In Keras, function for the convolution step is `Conv2D`

### 2.2 Padding

downsides of using filters in images:
- image shrinks with each convolution layer and you're throwing away information in each layer!
    - Starting from a 5 x 5 matrix, and using a 3 x 3 matrix, you end up with a 3 x 3 image. 
    - Starting from a 10 x 10 matrix, and using a 3 x 3 matrix, you end up with a 8 x 8 image. 
    - etc.
- pixels around the edges are used much less in the outputs because of the way that filters work.

Solution for both of these problems: pad your image before applying the convolution! just one layer of pixels around the edges preserves the image size when having a 3 x 3 filter. We can also use bigger filters, but generally the dimensions are odd!

Terminology:

- "Valid" - no padding
- "Same" - padding such that output is same as the input size

### 2.3 Strided convolutions

Step over 2 steps instead of 1 ("stride" = 2)

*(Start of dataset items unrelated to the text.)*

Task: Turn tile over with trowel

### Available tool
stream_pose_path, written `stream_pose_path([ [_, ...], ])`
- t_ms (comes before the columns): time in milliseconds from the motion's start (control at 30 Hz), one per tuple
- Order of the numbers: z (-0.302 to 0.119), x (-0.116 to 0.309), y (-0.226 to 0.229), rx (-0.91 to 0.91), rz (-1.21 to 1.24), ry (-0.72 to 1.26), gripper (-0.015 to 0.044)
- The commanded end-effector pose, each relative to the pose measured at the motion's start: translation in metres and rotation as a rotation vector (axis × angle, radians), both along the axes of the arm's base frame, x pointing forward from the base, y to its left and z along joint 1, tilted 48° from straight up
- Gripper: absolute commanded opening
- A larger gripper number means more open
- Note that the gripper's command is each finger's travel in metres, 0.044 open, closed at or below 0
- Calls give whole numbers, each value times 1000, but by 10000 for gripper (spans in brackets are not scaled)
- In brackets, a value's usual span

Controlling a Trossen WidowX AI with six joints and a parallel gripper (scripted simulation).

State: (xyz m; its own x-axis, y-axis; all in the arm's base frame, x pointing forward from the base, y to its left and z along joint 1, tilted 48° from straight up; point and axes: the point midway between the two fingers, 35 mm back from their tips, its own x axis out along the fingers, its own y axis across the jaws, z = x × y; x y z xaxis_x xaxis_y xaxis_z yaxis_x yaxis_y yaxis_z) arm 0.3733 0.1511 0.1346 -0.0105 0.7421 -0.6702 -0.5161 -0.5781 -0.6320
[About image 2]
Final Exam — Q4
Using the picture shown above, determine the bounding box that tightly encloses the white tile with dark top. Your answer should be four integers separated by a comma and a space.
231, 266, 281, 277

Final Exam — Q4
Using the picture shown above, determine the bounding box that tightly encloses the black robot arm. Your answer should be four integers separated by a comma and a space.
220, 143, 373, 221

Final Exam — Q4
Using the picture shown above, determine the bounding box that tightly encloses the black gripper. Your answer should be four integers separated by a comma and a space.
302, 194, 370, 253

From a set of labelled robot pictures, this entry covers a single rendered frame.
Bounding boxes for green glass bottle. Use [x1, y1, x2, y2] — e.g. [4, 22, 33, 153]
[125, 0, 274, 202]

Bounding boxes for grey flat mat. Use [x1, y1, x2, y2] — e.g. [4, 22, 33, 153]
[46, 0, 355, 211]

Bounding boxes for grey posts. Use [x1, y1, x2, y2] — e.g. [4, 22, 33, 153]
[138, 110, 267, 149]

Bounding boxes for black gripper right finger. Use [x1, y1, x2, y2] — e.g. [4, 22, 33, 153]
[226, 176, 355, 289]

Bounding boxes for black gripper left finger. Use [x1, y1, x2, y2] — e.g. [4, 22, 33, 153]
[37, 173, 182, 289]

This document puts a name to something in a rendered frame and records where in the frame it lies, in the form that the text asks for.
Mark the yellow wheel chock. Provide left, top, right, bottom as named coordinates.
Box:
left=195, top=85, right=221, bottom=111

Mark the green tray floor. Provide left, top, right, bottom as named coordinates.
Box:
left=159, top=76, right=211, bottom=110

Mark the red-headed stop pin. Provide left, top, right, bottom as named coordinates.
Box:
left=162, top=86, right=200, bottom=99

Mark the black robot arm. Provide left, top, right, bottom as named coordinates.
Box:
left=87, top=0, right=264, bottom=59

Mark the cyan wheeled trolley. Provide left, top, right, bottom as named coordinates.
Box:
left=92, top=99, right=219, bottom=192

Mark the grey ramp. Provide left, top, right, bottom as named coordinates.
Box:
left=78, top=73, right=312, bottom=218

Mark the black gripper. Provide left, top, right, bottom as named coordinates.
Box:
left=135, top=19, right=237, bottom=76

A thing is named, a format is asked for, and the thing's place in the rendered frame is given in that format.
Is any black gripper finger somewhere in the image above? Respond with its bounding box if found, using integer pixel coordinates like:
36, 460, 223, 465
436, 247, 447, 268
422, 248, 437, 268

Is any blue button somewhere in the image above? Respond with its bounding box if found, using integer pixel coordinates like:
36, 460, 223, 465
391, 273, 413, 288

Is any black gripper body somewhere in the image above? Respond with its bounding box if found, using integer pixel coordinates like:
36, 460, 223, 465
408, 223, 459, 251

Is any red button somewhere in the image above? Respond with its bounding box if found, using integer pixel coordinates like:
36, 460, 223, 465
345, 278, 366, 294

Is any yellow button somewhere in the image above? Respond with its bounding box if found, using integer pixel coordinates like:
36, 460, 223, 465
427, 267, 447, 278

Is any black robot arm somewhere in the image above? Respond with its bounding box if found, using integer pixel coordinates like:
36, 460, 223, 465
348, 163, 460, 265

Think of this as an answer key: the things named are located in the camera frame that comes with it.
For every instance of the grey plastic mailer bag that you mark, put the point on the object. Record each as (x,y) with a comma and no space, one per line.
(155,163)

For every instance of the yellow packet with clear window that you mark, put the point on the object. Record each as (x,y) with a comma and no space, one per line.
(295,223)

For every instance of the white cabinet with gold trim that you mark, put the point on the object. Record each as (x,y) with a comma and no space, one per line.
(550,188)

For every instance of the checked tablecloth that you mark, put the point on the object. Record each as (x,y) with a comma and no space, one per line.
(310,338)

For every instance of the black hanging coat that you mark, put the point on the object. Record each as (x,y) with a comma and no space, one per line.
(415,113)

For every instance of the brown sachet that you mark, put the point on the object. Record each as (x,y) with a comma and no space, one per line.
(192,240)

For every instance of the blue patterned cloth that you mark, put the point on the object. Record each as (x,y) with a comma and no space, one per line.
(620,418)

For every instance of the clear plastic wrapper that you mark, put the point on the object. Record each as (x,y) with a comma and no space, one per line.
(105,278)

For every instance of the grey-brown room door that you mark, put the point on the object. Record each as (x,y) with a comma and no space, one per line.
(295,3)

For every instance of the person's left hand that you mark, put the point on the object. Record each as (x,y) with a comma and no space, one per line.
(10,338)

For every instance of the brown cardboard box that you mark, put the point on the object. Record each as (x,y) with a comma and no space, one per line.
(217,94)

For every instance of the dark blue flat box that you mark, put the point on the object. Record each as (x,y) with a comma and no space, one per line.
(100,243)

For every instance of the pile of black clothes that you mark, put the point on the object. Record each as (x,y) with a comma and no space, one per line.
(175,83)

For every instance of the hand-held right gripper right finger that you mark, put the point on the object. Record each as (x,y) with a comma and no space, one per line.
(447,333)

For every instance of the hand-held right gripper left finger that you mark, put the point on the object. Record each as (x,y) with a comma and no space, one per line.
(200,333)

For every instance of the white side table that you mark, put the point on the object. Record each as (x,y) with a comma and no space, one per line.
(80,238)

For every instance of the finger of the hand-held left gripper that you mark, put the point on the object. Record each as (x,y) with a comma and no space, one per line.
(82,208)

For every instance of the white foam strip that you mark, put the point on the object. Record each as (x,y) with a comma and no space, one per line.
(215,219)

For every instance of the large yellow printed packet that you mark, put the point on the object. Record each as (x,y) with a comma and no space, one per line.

### 2.4 Convolutions on RGB images

Instead of 5 x 5 grayscale, look at a 7 x 7 RGB image, which boils down to having a 7 x 7 x 3 tensor. Then, you need to use a filter that has the third dimension equal to 3 as well, let's say, 3 x 3 x 3 (a 3D "cube"). the output is a 5 x 5 image. So, how does this work? multiply all the 27 number in the cube for each stride.

This allows us to detect, eg only horizontal edges in the blue channel (filter on the red and green channel all equal to 0). 

Then, in each layer, you can convolve with several 3D filters.
Then, you stack every output result together, and that way you end up having a 5 x 5 x (number of filters) shape.


If you think of it, the filter plays the same role as the w^{[1]} in our densely connected networks.

The advantage is, your image can be huge, the amount of parameters you have still only depends on how many filters you're using!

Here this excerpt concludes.